Oleg and Tatyana Pavlenko in Chernihiv, Ukraine.
Oleg, meanwhile, joined Volunteer Brothers, a group of Christians that drove emergency supplies to eastern Ukraine and ferried back women and children from the frontlines. Through the ministry, he learned of an opportunity to serve a church of about 35 members in Chernihiv, about two hours northeast of Kyiv. He invited his wife to join him there.
“Yes, yes, yes,” she said when asked if anyone tried to talk her out of going back to Ukraine. Lots of people did. “But I fully realized that, if it was God’s plan, God will protect me.”
So far, God has. Tatyana and Oleg have worked with the church for about a year and help provide aid to those fleeing from the intense fighting in the east.
She may not be safe, she said, but “I’m in harmony with God.”
Children in Chernihiv, Ukraine, show of the MAGI (Making A Godly Impact) boxes of toys and treats they received for Christmas through Healing Hands International, a ministry associated with Churches of Christ.
Fighting the information war
Passion for the truth — real news and the Good News — brought Svetlana Shevchenko back to Ukraine.
The young journalist fled with her daughter to Warsaw, Poland, in the early days of the war. She has since moved to the city of Zaporizhzhia, not far from the frontlines, where she worships with a Church of Christ and works for a Brussels-based Ukrainian news outlet.
Svetlana Shevchenko, right, stands with translator Inna Kuzmenko at during a 2024 ministry retreat in Irpin, Ukraine.
Before the war, she covered news about medicine and psychology. Now she devotes most of her time to what she called “fighting the Moscow propaganda.”

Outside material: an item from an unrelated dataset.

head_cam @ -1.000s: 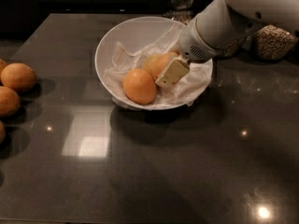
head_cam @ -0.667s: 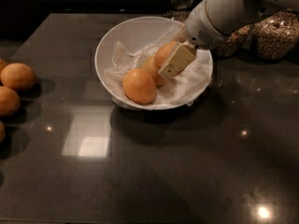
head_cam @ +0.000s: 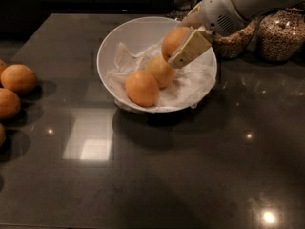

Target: Pick orange from white bowl

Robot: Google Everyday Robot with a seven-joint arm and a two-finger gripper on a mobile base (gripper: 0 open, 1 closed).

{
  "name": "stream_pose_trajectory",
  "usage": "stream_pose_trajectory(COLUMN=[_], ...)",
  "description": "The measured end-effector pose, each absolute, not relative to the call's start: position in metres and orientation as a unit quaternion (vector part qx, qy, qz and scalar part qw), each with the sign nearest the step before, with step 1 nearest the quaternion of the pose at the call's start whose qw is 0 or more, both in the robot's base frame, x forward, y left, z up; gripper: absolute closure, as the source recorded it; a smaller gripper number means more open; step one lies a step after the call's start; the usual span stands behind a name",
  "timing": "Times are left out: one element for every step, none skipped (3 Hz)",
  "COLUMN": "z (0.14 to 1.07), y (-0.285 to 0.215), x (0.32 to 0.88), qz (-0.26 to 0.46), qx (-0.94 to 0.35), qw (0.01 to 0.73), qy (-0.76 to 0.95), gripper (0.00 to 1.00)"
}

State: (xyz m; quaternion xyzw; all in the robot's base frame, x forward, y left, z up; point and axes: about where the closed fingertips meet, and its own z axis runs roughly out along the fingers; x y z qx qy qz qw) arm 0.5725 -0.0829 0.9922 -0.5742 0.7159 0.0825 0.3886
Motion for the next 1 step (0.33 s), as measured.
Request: stream_pose_trajectory(z=[0.9926], y=[-0.0821], x=[0.5721], qz=[0.080], qx=[-0.579], qw=[0.389], qy=[0.712], gripper=[1.00])
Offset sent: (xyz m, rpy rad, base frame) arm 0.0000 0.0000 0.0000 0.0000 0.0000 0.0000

In addition to constant gunfire and missile attacks, Ukrainians endure a barrage of reports from pro-Russian media that portray her countrymen as nationalists and chauvinists, Shevchenko said.
Even religion has become a weapon of war, she added. Russian outlets “pervert what the Bible says” and laud the Russian Orthodox Church as a pure faith fighting against the decadence of Ukraine and the West. These outlets claim that “all the Western world, not just us … they are from Satan, they are from the devil and they are corrupted.”
Svetlana Shevchenko, in blue dress, prays alongside fellow Ukrainian Christians during a graduation ceremony of the Ukrainian Bible Institute in 2024.
As a journalist, and as a student of Scripture, Shevchenko believes that truth is her country’s best defense.
“It’s easier to manipulate people when they don’t have enough knowledge,” she said.
Living day by day
Back in Kyiv, Jim sat in his easy chair as he played with his granddaughter, who’s fluent in Ukrainian and English.
He still finds reason to give thanks — even amid air-raid sirens and missile attacks.
He’s thankful for their gas stove, which allows them to heat water when the power goes out.
Members of the Vinograder Church of Christ enjoy a fellowship meal after Sunday worship in 2015.
He’s also thankful that the church outvoted him when he wanted to move the church’s meeting place to a different location in Kyiv — one that later was bombed by Russia.
“I see God’s hand in it,” he said.
The move back to Kyiv has kept them busy serving the church — and living day by day, he added.
Regardless of what the future holds, “we’re back,” he said, “and this is home.”
Between the Kyiv suburbs of Bucha and Irpin, badly damaged in the early days of the conflict, a Ukrainian man makes his way home.